I. To test the density, a specially graduated form of hydrometer is generally used. This is graduated so as to indicate specific gravities from 1014 to 1042. The latter being the maximum density of pure milk (the average being about 1030), and the former being about the density of pure milk when mixed with an equal bulk of water. Every reduction of 3 in the specific gravity may be said to correspond to about 10 per cent, of water.

II. The degree of opacity is estimated by the amount of water required to render a small quantity of milk sufficiently translucent to allow a candle flame to be seen through a layer of the mixture one centimetre thick. One cubic centimetre of the milk (which has been shown by the microscope and the iodine test not to contain chalk or starch) is placed in a test glass with flat parallel sides, just one centimetre apart, and water is cautiously added from a graduated pipette. The more water required the richer the milk is in fat; good fresh milk requires about 70 times its bulk of water to become translucent.

Another method employed for the same purpose consists in the comparison of the color produced by a layer of milk 1 mm. thick in a black cell with a previously prepared standard of grayish colors.

The quantity of fat may also be estimated by placing the milk in a tall graduated vessel for twenty-four hours, at the end of which time it should show at least 10 per cent, of cream.

Butter is made from milk, or better from cream, by breaking, by agitation, the coating of proteid which before churning prevents the oil globules from running together.
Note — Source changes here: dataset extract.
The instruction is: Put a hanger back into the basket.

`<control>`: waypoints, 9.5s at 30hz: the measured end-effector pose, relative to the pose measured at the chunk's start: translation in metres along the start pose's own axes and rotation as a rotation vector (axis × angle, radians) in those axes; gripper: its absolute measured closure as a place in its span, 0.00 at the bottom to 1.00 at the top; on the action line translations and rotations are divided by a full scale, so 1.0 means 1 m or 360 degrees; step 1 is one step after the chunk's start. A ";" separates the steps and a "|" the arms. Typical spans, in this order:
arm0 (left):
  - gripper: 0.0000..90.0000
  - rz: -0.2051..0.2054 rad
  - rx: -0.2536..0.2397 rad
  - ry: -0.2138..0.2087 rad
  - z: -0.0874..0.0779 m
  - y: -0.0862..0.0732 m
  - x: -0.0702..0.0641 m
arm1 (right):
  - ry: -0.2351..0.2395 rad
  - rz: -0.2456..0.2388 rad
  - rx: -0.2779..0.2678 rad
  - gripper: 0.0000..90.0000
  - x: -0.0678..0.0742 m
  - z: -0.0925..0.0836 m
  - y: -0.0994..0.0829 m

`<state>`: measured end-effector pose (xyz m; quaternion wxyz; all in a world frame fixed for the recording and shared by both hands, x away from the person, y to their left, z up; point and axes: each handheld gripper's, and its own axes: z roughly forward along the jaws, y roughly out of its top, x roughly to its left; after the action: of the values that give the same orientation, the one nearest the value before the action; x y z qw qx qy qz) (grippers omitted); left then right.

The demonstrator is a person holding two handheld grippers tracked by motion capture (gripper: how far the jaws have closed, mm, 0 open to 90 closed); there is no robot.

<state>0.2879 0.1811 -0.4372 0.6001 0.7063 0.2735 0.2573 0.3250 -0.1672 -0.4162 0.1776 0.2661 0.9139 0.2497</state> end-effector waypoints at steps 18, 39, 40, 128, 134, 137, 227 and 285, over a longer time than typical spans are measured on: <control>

It is almost completely composed of fat, the larger globules having run together to form the solid butter, which can be removed, leaving some small fat globules with the proteids, milk sugar, lactic acid, and salts in the water forming "buttermilk." *

Microscopic appearance of milk in the early stage of lactation, showing colostrum cells (a).

Fig. 43. Microscopic appearance of milk in the early stage of lactation, showing colostrum cells (a).

Cheese is another form of food made from milk by precipitating the proteid either by lactic fermentation or the addition of rennet - an extract of calves' stomach which, without the presence of any acid, curdles milk - and draining off the solution of milk sugar, and salts (whey). It contains most of the proteid and a great deal of the fat of the milk. During the ripening of the cheese more fat is formed, apparently from the proteid while leucin and tyrosin also appear.